RT = reaction time; d = effect size

Imaging Analyses

Both ADHD and controls activated a similar network of cortical regions to complete the fluid reasoning task. As shown in figure 1, these areas included frontal regions bilaterally (e.g., dorsolateral/rostrolateral prefrontal cortex and anterior cingulate), a posterior temporal region bilaterally (e.g., inferior temporal), a parietal region bilaterally (e.g., inferior parietal sulcus), occipital regions bilaterally (e.g., pericalcarine and lateral occipital), and cerebellar regions bilaterally (e.g. Crus I, II). Significant group effects (control>ADHD) were limited to the right intraparietal sulcus and the left Crus I, II cerebellar regions (Table 3, Figures 1 & 2). Participants with ADHD did not exhibit greater activation than controls in any region in the fluid reasoning condition compared to the control condition (Table 3). Significant main effects of age (greater BOLD signal with increasing age) were evident in the right lingual gyrus, the right anterior cerebellum, the left lateral occipital, and the lateral aspect of the left lateral cerebellum (e.g., Crus II). However, there were no significant interactions between group and age. Furthermore, none of the regions affected by age spatially overlapped with regions with significant group effects.

Figure 1.

Figure 1

The average ADHD group response (blue) and the average control group response (red) during the fluid reasoning > control condition are displayed at six different levels in the transverse plane to illustrate the distributed network involved in this task and the common regions activated by both groups. Highlighted by yellow circles are significant group differences (control>ADHD) in BOLD signal activations (cluster P threshold <0.05; Z threshold >2.3) evident in the right intraparietal sulcus and the left lateral cerebellum (Crus I and II).

Table 3.

Areas in which there were group differences on the fluid reasoning > control condition comparison with age covaried.

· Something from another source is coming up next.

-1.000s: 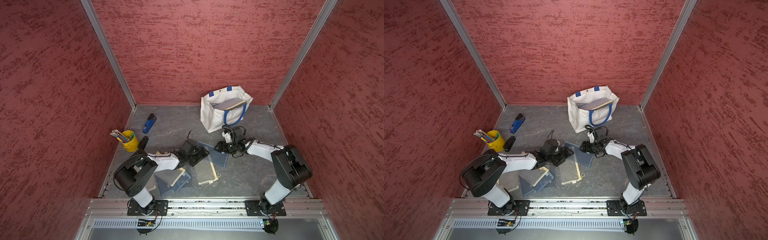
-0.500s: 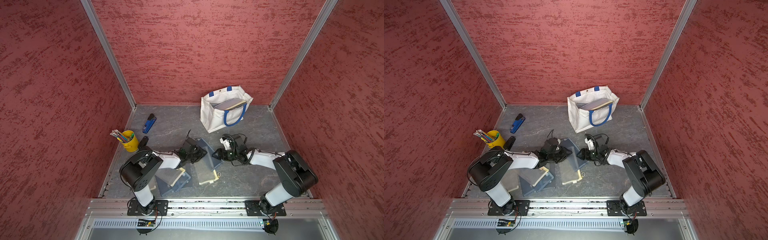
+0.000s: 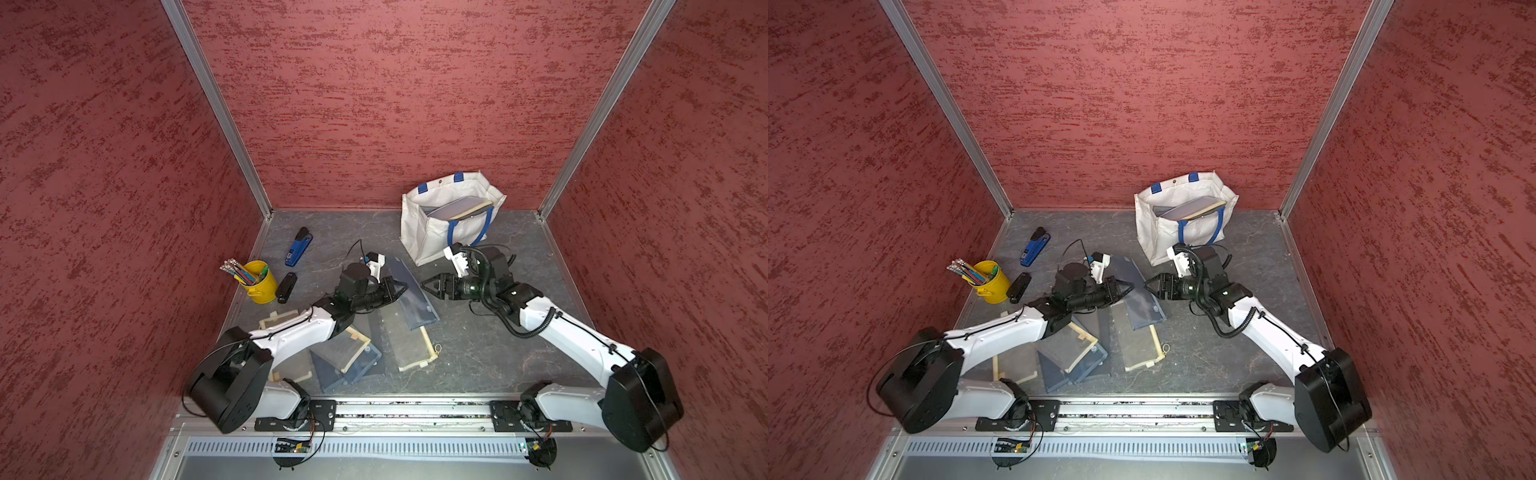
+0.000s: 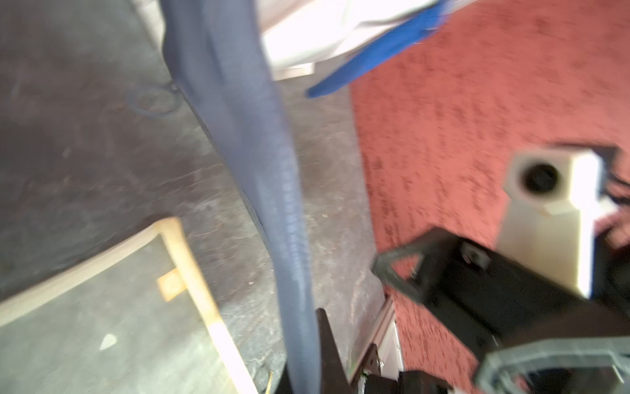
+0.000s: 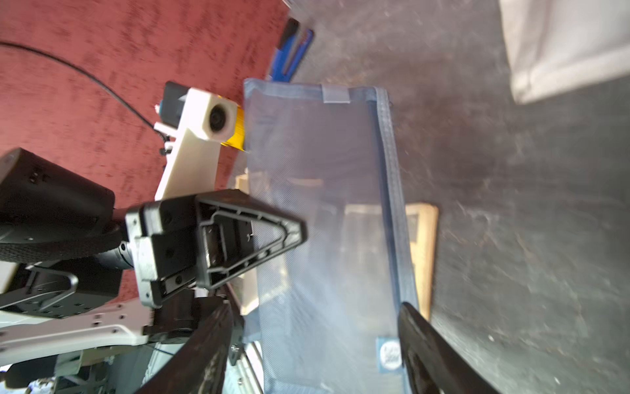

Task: Put the pencil pouch into the canvas bag
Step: Pick up the pencil pouch.

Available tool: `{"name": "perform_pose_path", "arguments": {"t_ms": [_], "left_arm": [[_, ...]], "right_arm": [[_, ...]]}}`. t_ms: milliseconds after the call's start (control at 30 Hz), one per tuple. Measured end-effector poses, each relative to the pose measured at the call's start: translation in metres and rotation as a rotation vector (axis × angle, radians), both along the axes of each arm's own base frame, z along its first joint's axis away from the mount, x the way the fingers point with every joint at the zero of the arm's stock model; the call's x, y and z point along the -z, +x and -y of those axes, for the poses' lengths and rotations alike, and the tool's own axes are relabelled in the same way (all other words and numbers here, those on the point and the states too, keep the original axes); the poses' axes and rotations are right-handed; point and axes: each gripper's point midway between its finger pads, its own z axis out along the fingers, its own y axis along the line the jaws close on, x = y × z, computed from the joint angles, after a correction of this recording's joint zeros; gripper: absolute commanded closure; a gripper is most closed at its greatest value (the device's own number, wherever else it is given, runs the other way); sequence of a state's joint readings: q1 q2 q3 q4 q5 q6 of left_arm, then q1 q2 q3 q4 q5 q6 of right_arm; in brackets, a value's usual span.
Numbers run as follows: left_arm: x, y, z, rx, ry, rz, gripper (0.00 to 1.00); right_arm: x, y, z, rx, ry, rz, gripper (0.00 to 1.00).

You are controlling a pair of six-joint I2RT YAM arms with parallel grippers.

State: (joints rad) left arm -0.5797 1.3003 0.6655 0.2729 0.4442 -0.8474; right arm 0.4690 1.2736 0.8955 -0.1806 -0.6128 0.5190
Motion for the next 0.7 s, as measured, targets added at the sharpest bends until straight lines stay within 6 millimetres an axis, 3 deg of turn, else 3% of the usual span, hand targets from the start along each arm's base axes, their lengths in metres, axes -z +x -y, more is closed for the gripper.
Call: {"name": "perform_pose_path", "arguments": {"t_ms": [167,367,533,700], "left_arm": [[-0.056,-0.020,-0.016,0.096,-0.056,0.157,1.00],[-0.102,-0.035,-0.021,0.195,-0.110,0.257,1.00],[-0.119,-0.044,-0.015,0.271,-0.144,0.289,1.00],[-0.123,-0.045,-0.011,0.305,-0.167,0.296,1.00]], "right_arm": [[-0.044,0.005,-0.005,-0.041,0.070,0.043,0.19],[-0.078,0.001,-0.018,-0.145,0.146,0.072,0.18],[-0.080,-0.009,-0.024,-0.221,0.182,0.046,0.18],[-0.089,-0.015,-0.028,-0.267,0.231,0.039,0.18]]}}
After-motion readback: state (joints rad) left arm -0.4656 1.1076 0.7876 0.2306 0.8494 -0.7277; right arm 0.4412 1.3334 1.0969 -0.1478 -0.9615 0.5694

Contrast Region Cluster size (voxels) MNI Coordinates Cluster significance (p)
X Y Z
ADHD > Control None
Control > ADHD Intraparietal sulcus (right hemisphere) 5852 33 −73 14 .00345
Age Crus I/II lateral (left hemisphere) 5425 −8 −78 −31 .00569
Anterior cerebellum (right hemisphere) 3858 9 −59 −8 .0401
Crus II medial (left hemisphere) 4309 −6 −82 −29 .0224
Lateral occipital (left hemisphere) 10675 −37 −87 −18 2.27×10−5

Figure 2.

Figure 2

Fluid reasoning > control condition: Significant group differences (control>ADHD) were limited to the right IPS and the left lateral cerebellum (Crus I and II) and are displayed in green (significant P cluster threshold <0.05; Z threshold >2.3). Higher Z thresholds (e.g., Z=4) while maintaining the same clusterwise significance level of p<0.05 (corrected for multiple comparisons) did not result in different spatial maps of significant group differences.

3. Discussion

Compared to controls, children with ADHD performed more poorly on a fluid reasoning task and demonstrated hypoactivation in regions critical for fluid reasoning including the intraparietal sulcus, which is implicated in visual attention and spatial processing, as well as the cerebellum, which is involved in executive functions such as cognitive planning, abstract reasoning, and attentional shifting through connections with the frontal lobe. Although there was some evidence of hypoactivation in frontal regions for the ADHD group compared to controls, these differences did not reach statisical significance. Further, individuals with ADHD performed as well as controls on the WISC-IV matrix reasoning subtest and the group differences in accuracy on the fluid reasoning condition of the fMRI task did not achieve statistical significance. Regardless, we did observe behavioral differences in response time with the ADHD group performing faster than controls as well as group differences in brain activation during fluid reasoning. Individuals with ADHD also performed the control condition less accurately than controls.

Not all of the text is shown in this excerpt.